### Assignment
When you retype the data, keep every word exactly and include none of the pictures.

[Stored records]
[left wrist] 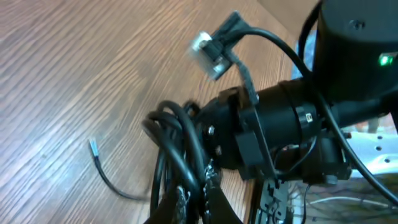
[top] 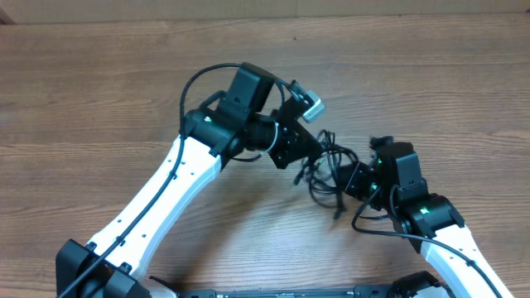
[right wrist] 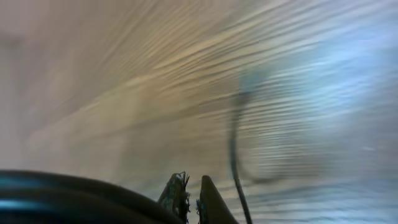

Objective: Untangle cables

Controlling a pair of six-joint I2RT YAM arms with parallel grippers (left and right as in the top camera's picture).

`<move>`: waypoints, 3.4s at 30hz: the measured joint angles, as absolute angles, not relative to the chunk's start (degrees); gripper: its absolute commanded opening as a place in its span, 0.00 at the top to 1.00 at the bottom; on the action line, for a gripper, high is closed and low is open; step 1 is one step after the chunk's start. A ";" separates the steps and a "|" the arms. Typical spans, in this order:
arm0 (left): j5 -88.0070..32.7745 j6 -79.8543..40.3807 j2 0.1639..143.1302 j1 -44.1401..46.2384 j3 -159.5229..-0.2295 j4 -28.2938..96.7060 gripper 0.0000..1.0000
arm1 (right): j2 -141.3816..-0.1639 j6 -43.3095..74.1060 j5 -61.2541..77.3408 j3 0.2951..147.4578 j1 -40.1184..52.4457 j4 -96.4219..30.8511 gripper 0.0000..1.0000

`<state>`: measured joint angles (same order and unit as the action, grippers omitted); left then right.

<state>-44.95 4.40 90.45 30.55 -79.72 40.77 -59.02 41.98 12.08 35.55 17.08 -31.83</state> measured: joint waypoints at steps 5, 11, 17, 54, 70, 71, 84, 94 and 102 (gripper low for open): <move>-45.63 0.25 89.69 19.05 -80.31 40.49 0.96 | -59.22 52.03 -4.62 35.62 14.61 -38.70 0.96; -39.90 -2.50 88.31 9.04 -81.60 44.36 0.96 | -60.05 52.01 -8.80 35.09 13.65 -37.32 0.96; -35.83 -3.03 88.29 10.50 -81.60 46.76 0.92 | -59.96 29.08 21.12 40.97 13.56 -21.85 0.96; -23.27 10.68 88.29 28.12 -81.60 40.56 0.48 | -60.66 16.67 41.06 41.98 16.23 -23.55 0.96; -22.50 16.21 90.28 29.56 -81.76 45.63 0.72 | -60.71 16.23 42.61 41.98 16.27 -23.62 0.96; -22.52 16.58 91.00 29.67 -81.76 45.60 0.77 | -60.71 16.21 43.18 41.98 16.27 -23.62 0.96; -17.69 10.72 93.03 29.98 -81.76 40.36 0.96 | -60.82 5.41 58.33 42.00 16.19 -24.14 0.96; -7.55 -27.27 93.01 22.87 -81.73 38.13 0.96 | -61.32 -7.31 56.51 42.72 15.79 -32.91 0.96; -8.97 -42.09 93.01 16.99 -81.71 36.21 0.96 | -61.23 14.11 33.61 42.72 16.49 -37.19 0.63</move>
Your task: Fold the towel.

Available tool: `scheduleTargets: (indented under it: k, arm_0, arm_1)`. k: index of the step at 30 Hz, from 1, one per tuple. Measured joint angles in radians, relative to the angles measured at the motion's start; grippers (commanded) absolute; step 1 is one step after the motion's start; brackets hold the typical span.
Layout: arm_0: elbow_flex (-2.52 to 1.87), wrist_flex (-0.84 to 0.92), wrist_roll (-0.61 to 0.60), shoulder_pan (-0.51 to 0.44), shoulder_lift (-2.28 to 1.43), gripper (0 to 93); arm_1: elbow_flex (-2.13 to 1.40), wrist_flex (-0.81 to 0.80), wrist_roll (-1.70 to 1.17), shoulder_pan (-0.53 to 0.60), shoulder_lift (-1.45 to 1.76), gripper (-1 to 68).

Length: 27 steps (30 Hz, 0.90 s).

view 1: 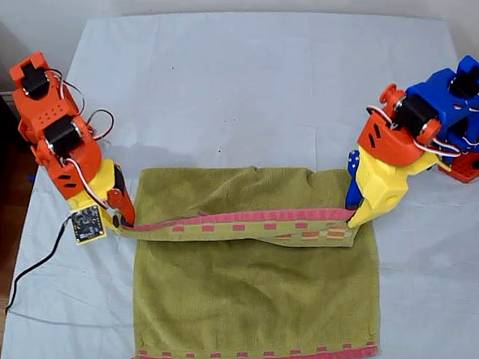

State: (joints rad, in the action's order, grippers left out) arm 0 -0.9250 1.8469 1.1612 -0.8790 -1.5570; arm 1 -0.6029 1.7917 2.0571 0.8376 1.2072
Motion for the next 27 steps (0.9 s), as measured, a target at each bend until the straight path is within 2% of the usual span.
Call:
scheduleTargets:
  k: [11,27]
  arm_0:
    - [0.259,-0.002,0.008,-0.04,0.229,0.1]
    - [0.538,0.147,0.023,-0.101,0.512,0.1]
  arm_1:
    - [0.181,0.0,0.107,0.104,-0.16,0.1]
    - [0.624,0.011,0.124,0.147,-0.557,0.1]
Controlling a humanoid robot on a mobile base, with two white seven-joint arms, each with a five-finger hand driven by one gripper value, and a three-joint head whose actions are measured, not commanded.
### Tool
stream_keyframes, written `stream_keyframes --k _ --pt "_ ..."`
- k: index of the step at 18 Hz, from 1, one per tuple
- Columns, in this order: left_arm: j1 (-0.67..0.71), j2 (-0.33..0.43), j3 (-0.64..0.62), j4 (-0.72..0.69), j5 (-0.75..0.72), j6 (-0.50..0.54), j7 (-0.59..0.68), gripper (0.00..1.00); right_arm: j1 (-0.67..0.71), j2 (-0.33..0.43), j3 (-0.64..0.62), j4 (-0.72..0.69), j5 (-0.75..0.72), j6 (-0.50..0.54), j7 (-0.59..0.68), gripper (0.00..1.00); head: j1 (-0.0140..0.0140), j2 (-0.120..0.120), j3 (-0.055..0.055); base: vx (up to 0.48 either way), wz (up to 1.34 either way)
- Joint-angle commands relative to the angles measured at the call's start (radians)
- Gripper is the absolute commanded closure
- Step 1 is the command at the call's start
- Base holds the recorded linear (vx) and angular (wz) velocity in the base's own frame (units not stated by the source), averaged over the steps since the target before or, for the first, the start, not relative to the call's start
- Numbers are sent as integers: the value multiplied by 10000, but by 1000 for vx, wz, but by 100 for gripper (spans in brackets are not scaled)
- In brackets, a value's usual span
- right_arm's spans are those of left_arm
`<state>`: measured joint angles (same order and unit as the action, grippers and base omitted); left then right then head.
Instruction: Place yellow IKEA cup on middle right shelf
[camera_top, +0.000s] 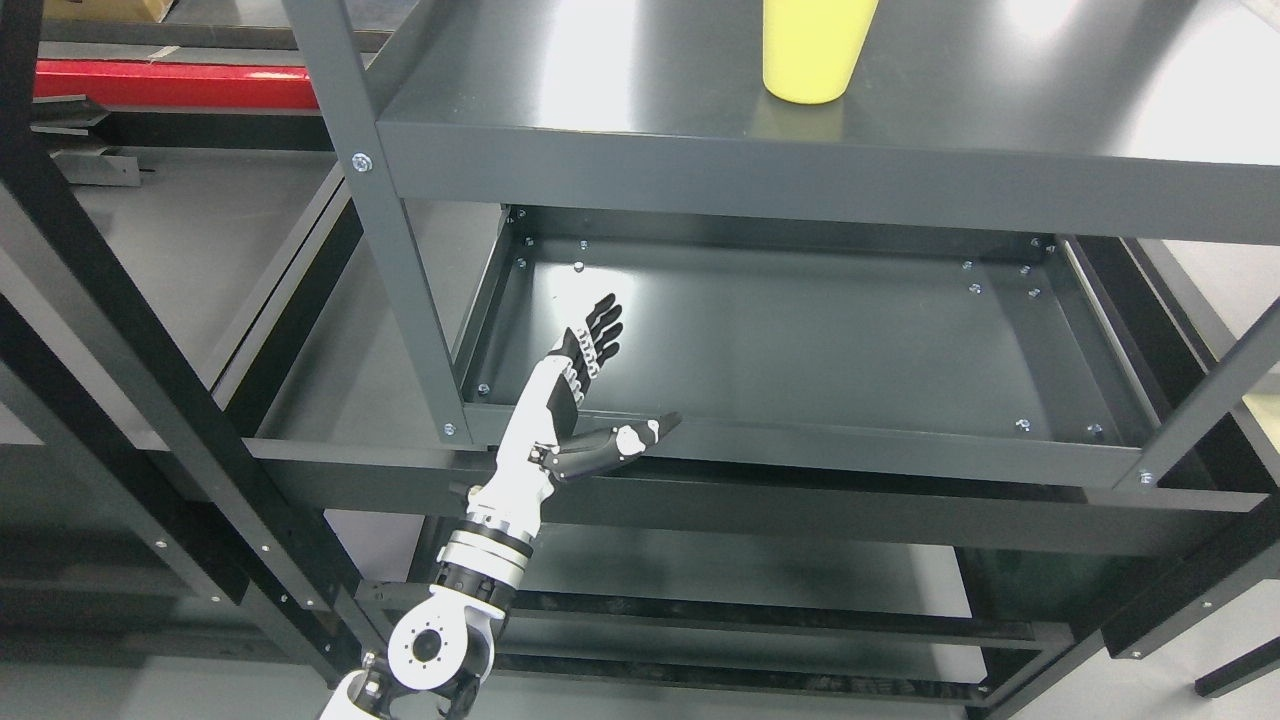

### Reply
[left wrist] 
[top] 
[right wrist] 

Objective: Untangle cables

Controlling a pair of six-joint I2RT YAM arms with parallel grippers (left and right as in the top camera's picture).

`<move>`: waypoints, 3.4s at 30hz: the measured joint angles, as absolute angles, not relative to the chunk's start (degrees); gripper: its absolute commanded opening as a place in its span, 0.00 at the top to 1.00 at the bottom; on the action line, for a gripper, high is closed and low is open; step 1 is one step after the chunk's start. A ";" separates the steps and a "|" the arms. Typical spans, in this order:
arm0 (left): j5 -88.0070..32.7745 j6 -79.8543..40.3807 j2 0.1639..143.1302 j1 -44.1401..46.2384 j3 -159.5229..-0.2295 j4 -28.2938..96.7060 gripper 0.0000..1.0000
arm1 (right): j2 -141.3816..-0.1639 j6 -43.3095..74.1060 j5 -61.2541..77.3408 j3 0.2951..147.4578 j1 -40.1184..52.4457 j4 -96.4219..30.8511 gripper 0.0000..1.0000

`<state>`: measured joint angles (same order and unit as the action, grippers omitted); left then right.

<state>-44.95 4.40 90.45 30.55 -79.72 40.77 -59.02 41.98 12.08 35.55 17.08 -31.83</state> measured: joint waypoints at steps 5, 11, 17, 54, 70, 71, 84, 94 and 102 (gripper low for open): <move>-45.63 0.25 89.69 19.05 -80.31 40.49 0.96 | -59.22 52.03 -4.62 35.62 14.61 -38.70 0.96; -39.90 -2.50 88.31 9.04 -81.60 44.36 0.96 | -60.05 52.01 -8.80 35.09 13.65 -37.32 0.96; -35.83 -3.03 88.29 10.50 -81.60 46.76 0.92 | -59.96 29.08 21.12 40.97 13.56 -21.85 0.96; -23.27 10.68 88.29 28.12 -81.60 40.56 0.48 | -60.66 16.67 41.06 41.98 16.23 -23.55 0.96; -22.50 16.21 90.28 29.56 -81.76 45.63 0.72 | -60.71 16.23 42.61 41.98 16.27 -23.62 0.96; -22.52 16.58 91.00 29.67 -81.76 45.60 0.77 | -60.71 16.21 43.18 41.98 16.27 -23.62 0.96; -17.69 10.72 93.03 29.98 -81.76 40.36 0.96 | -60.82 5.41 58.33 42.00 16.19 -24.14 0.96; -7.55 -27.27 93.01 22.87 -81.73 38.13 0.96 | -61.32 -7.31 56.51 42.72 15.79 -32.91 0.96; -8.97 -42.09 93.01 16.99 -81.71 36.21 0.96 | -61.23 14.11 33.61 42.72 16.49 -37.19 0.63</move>
Your task: Fold the towel.

Available tool: `scheduleTargets: (indented under it: k, arm_0, arm_1)`. k: index of the step at 30 Hz, from 1, one per tuple. Measured joint angles in radians, relative to the angles measured at the motion's start; grippers (commanded) absolute; step 1 is one step after the motion's start; brackets hold the typical span.
Layout: arm_0: elbow_flex (-2.52 to 1.87), wrist_flex (-0.84 to 0.92), wrist_roll (-0.61 to 0.60), shoulder_pan (-0.51 to 0.44), shoulder_lift (-2.28 to 1.43), gripper (0 to 93); arm_1: elbow_flex (-2.13 to 1.40), wrist_flex (-0.81 to 0.80), wrist_roll (-1.70 to 1.17), shoulder_pan (-0.53 to 0.60), shoulder_lift (-1.45 to 1.76), gripper (-1 to 68).

Length: 27 steps (30 Hz, 0.90 s).

view 1: 

State: (joints rad, in the action's order, grippers left out) arm 0 -0.9250 1.8469 1.1612 -0.8790 -1.5570; arm 1 -0.6029 1.7917 2.0571 0.8376 1.2072
Motion for the next 27 steps (0.9 s), as measured, a target at each bend until the straight path is within 2% of the usual span.
Call:
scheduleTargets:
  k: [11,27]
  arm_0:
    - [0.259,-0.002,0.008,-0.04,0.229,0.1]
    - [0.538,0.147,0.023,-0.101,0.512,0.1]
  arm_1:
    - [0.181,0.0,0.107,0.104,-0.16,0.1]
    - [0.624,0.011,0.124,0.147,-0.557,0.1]
Controlling a humanoid robot on a mobile base, with two white seven-joint arms, each with a five-finger hand driven by one gripper value, and a three-joint head whose actions are measured, not commanded.
### Tool
stream_keyframes, written `stream_keyframes --k _ --pt "_ ..."`
- k: index of the step at 18 Hz, from 1, one per tuple
- Columns, in this order: left_arm: j1 (-0.67..0.71), j2 (-0.33..0.43), j3 (-0.64..0.62), j4 (-0.72..0.69), j5 (-0.75..0.72), j6 (-0.50..0.54), j7 (-0.59..0.68), gripper (0.00..1.00); right_arm: j1 (-0.67..0.71), j2 (-0.33..0.43), j3 (-0.64..0.62), j4 (-0.72..0.69), j5 (-0.75..0.72), j6 (-0.50..0.54), j7 (-0.59..0.68), gripper (0.00..1.00); head: j1 (-0.0140..0.0140), j2 (-0.120..0.120), j3 (-0.055..0.055); base: vx (up to 0.48 either way), wz (up to 1.34 either way)
- Joint-angle commands relative to the angles measured at the call's start (radians)
- Gripper is the absolute commanded closure
- Step 1 is the command at the call's start
- Base holds the recorded linear (vx) and angular (wz) velocity in the base's own frame (units not stated by the source), averaged over the steps since the target before or, for the first, the start, not relative to the call's start
- Numbers are sent as integers: the value multiplied by 10000, but by 1000 for vx, wz, but by 100 for gripper (spans in brackets are not scaled)
- In brackets, a value's usual span
- right_arm's spans are those of left_arm
`<state>`: measured joint angles (same order and unit as the action, grippers and base omitted); left then right then head.
Instruction: Place yellow IKEA cup on middle right shelf
[camera_top, +0.000s] 

The work is done, and the output is complete.